● **EXERCISE OBJECTIVE**
As an exercise, transcribe the data below in full and exactly, omitting pictures.

● **DATA SHOWN**
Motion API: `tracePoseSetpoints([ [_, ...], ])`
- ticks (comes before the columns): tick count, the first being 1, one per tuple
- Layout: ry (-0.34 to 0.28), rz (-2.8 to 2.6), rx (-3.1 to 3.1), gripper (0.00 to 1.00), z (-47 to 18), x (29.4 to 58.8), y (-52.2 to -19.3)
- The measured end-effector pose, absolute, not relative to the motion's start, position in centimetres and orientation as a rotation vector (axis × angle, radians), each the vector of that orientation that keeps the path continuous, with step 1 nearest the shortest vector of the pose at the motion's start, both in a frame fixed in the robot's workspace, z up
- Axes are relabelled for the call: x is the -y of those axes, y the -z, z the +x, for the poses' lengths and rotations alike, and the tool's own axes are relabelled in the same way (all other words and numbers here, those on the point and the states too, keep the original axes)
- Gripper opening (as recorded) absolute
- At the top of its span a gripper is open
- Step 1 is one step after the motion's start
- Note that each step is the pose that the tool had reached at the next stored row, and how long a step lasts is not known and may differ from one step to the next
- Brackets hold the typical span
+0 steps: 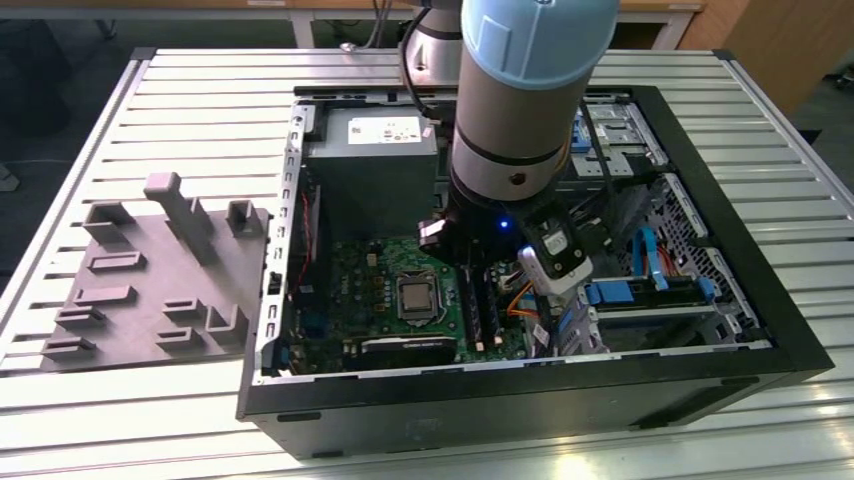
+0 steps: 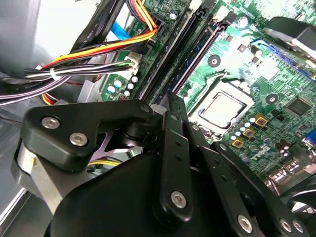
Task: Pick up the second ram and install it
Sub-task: 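Press down the second ram until it locks into place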
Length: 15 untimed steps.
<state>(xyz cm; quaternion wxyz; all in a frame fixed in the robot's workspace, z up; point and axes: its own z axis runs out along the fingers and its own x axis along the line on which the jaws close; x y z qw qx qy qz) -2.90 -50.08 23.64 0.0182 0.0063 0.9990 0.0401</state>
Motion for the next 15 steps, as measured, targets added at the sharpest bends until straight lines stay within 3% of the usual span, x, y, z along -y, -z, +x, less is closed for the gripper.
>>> tracePoseSetpoints([
  [15,-0.124,0.02,-3.103,0.11,-2.9,50.96,-23.63],
])
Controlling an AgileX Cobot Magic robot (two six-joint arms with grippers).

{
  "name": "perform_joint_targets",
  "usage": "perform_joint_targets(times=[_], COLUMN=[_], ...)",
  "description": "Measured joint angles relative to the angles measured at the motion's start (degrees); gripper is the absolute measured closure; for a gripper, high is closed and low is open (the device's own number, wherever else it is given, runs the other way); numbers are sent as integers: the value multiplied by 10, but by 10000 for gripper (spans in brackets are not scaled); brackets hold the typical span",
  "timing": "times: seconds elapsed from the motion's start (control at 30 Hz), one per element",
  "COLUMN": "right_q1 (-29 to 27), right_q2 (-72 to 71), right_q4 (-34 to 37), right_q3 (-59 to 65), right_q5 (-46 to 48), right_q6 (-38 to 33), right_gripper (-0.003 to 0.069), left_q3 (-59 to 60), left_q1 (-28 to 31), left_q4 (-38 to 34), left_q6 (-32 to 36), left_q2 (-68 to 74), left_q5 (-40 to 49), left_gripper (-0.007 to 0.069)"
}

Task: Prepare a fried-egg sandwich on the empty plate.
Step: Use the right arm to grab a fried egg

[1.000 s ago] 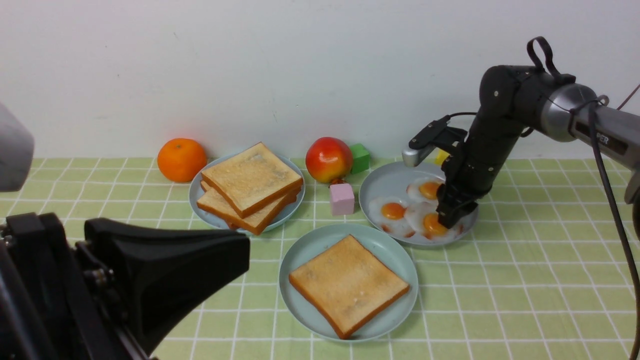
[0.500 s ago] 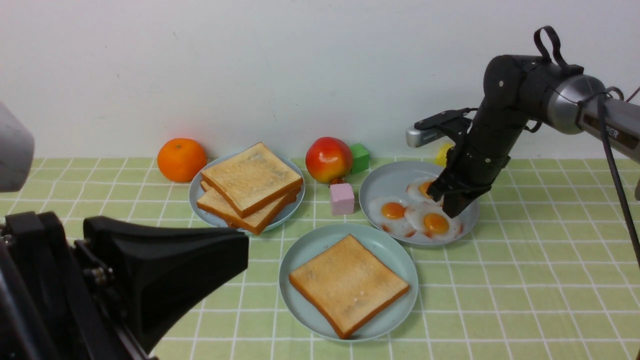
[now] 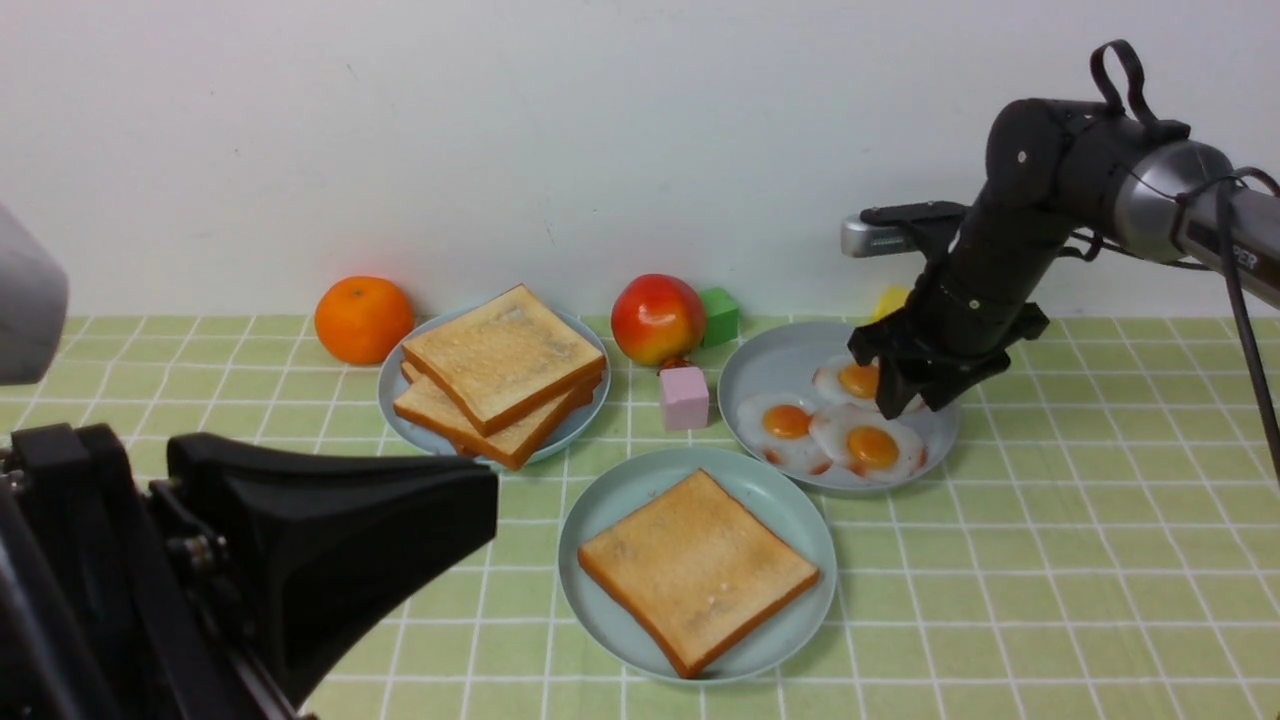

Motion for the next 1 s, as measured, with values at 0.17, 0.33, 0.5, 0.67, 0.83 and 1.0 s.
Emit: perform_joint_targets(times=[0.17,0.33,0.5,0.67,0.83,1.0], right_q1=[-2,-2,-2,-2,-2,-2], right_q2=[17,25,25,25,25,25], right_q4=[1,24,50,52,57,112], right_q3=[1,1,1,1,1,1], right_q5=[-4,-5,-5,-12,-5,16], right_q6=[58,68,52,48,47,6], right_gripper=[197,190,189,189,186,183], left_q3=[0,0,0,0,0,0], left_q1=[0,0,0,0,0,0], left_q4=[-6,-6,-8,-8,-9,-9], left_q6=[0,0,0,0,0,0], left_q2=[0,0,0,0,0,0], left_q5=[0,0,0,0,0,0], left_gripper=[585,585,585,585,585,585])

● **OUTPUT**
Motion API: `tracePoseSetpoints([ [_, ...], ])`
- ticks (comes before the columns): tick count, the first being 1, one per tuple
- Layout: ry (-0.34 to 0.28), rz (-2.8 to 2.6), rx (-3.1 to 3.1), gripper (0.00 to 1.00), z (-47 to 18), x (29.4 to 58.8), y (-52.2 to -19.3)
- The measured end-effector pose, absolute, not relative to the motion's start, position in centimetres and orientation as a rotation vector (axis × angle, radians), each the vector of that orientation that keeps the path continuous, with step 1 nearest the shortest vector of the pose at the motion's start, both in a frame fixed in the robot's workspace, z up
- Axes are relabelled for the call: x is the -y of those axes, y the -z, z the +x, for the poses' lengths and rotations alike, and the tool's own axes are relabelled in the same way (all other words and numbers here, those on the point and the states too, keep the original axes)
- Gripper opening (as recorded) absolute
- At the top of its span a gripper is open
- Step 1 is one step after the motion's start
- Note that each step is the pose that the tool had reached at the next stored row, and how long a step lasts is not known and may differ from one step to the next
- Brackets hold the typical span
+0 steps: 
+0 steps: 
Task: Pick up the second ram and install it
Sub-task: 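Press down the second ram until it locks into place
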Length: 15 untimed steps.
<state>(xyz cm; quaternion wxyz; all in a frame fixed in the robot's workspace, z up; point and axes: its own z axis runs out along the fingers and its own x axis along the line on which the jaws close; x y z qw qx qy qz) -2.90 -50.08 23.64 0.0182 0.0063 0.9990 0.0401</state>
Motion for the next 15 steps, as measured, targets added at the sharpest bends until straight lines stay within 3% of the usual span, x, y, z along -y, -z, +x, less is closed for the gripper.
>>> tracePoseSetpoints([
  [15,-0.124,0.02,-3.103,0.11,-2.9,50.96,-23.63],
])
Controlling an AgileX Cobot Magic robot (two six-joint arms with grippers).

{
  "name": "perform_joint_targets",
  "usage": "perform_joint_targets(times=[_], COLUMN=[_], ...)",
  "description": "Measured joint angles relative to the angles measured at the motion's start (degrees); gripper is the absolute measured closure; for a gripper, high is closed and low is open (the device's own number, wherever else it is given, runs the other way); numbers are sent as integers: the value multiplied by 10, but by 10000 for gripper (spans in brackets are not scaled); brackets hold the typical span",
  "timing": "times: seconds elapsed from the motion's start (control at 30 Hz), one per element",
  "COLUMN": "right_q1 (-29 to 27), right_q2 (-72 to 71), right_q4 (-34 to 37), right_q3 (-59 to 65), right_q5 (-46 to 48), right_q6 (-38 to 33), right_gripper (-0.003 to 0.069), left_q3 (-59 to 60), left_q1 (-28 to 31), left_q4 (-38 to 34), left_q6 (-32 to 36), left_q2 (-68 to 74), left_q5 (-40 to 49), left_gripper (-0.007 to 0.069)"
}

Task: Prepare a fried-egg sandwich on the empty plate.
Step: Use the right arm to grab a fried egg

[1.000 s ago] 
[0.500 s ago] 
[now] 

Motion for the next 1 s, as measured, with values at 0.17, 0.33, 0.5, 0.67, 0.83 and 1.0 s.
Emit: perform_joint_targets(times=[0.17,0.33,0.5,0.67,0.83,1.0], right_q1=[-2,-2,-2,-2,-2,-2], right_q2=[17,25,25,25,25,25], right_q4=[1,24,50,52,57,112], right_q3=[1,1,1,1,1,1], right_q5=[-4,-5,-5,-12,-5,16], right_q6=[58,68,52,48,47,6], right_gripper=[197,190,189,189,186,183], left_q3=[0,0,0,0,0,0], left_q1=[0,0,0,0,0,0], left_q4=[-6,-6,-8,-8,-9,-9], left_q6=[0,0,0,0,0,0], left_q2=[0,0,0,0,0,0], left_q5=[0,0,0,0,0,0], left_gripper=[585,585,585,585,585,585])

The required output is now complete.